Aim of the exercise
Every line of the data that contains the string "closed" must be copied.

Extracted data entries
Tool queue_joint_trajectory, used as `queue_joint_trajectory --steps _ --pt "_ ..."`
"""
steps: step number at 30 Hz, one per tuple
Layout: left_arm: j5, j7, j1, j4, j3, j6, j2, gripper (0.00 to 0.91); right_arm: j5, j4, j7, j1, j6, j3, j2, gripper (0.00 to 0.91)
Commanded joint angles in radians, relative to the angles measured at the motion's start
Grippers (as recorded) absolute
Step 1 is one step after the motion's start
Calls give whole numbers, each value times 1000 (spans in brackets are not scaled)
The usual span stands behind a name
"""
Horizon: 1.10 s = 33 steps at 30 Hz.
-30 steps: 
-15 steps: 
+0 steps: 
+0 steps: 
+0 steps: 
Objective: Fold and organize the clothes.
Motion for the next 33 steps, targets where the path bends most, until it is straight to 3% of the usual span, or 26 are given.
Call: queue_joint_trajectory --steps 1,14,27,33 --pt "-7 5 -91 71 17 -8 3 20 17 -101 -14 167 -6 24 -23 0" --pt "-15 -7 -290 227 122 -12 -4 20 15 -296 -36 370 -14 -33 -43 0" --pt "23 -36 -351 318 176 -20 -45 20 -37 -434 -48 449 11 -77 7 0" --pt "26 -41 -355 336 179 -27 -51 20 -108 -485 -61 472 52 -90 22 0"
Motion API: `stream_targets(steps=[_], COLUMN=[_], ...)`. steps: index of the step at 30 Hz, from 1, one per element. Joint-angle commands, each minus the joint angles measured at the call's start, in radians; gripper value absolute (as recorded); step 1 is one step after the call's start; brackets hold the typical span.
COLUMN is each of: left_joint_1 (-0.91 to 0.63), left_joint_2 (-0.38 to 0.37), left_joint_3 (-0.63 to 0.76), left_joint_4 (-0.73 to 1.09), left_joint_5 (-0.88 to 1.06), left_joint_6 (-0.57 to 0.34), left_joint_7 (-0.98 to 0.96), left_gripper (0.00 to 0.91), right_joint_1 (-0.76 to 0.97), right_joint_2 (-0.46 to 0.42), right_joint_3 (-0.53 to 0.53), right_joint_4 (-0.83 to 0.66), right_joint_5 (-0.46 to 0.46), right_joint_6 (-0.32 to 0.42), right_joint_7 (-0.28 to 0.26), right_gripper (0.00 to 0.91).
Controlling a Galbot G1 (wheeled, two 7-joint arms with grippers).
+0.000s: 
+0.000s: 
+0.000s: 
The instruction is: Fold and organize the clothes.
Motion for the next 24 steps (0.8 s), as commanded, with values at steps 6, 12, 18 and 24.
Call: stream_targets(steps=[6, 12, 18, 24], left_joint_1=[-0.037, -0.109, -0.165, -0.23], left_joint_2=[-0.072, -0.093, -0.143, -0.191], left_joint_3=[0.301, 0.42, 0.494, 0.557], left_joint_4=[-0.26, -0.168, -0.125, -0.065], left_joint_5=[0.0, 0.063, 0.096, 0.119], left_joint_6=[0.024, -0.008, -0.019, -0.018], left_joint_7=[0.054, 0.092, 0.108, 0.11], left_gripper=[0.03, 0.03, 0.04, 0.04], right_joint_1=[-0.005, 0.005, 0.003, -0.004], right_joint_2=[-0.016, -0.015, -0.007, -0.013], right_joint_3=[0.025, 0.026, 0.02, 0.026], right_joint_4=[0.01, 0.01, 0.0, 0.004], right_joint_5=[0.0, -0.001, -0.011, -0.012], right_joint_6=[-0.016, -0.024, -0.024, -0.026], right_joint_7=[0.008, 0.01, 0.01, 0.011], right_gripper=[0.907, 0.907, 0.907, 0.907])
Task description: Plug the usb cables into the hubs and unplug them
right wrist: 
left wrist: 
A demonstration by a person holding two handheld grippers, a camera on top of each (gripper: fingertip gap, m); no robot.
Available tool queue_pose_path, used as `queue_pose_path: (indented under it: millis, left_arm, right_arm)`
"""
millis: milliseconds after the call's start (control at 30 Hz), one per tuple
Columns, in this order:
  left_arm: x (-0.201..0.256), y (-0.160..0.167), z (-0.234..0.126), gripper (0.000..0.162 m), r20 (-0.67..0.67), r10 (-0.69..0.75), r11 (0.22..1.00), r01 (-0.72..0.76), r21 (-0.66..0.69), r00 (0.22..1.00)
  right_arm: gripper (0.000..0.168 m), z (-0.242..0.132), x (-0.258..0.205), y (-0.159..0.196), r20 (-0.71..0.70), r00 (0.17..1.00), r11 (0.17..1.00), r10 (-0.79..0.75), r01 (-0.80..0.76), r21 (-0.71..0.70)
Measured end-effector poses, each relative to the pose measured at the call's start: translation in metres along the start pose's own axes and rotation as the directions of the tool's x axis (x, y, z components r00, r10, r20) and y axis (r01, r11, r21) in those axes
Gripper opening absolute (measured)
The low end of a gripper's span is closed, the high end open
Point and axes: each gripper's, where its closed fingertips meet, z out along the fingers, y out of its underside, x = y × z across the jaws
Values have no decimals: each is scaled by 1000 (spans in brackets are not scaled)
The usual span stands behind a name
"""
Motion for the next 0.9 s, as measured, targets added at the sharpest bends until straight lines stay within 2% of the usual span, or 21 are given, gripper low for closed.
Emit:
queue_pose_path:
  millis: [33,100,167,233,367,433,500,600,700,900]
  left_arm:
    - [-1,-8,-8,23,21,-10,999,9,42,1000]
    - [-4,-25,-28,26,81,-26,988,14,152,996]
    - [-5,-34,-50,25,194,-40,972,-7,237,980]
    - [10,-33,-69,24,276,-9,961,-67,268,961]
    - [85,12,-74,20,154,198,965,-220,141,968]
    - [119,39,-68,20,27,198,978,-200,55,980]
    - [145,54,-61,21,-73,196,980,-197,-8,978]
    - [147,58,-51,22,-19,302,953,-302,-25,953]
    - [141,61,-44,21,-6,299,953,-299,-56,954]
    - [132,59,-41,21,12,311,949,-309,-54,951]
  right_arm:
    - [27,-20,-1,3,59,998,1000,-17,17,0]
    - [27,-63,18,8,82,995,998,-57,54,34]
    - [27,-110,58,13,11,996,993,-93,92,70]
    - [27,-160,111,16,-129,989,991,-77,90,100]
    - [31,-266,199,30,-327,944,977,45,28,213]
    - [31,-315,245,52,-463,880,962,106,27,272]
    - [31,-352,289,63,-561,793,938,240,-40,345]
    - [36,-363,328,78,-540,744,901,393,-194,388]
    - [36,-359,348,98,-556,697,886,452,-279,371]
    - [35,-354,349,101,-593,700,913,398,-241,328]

Solution to this task
The low end of a gripper's span is closed, the high end open
Point and axes: each gripper's, where its closed fingertips meet, z out along the fingers, y out of its underside, x = y × z across the jaws
Motion for the next 0.9 s, as measured, targets added at the sharpest bends until straight lines stay within 2% of the usual span, or 21 are given, gripper low for closed.

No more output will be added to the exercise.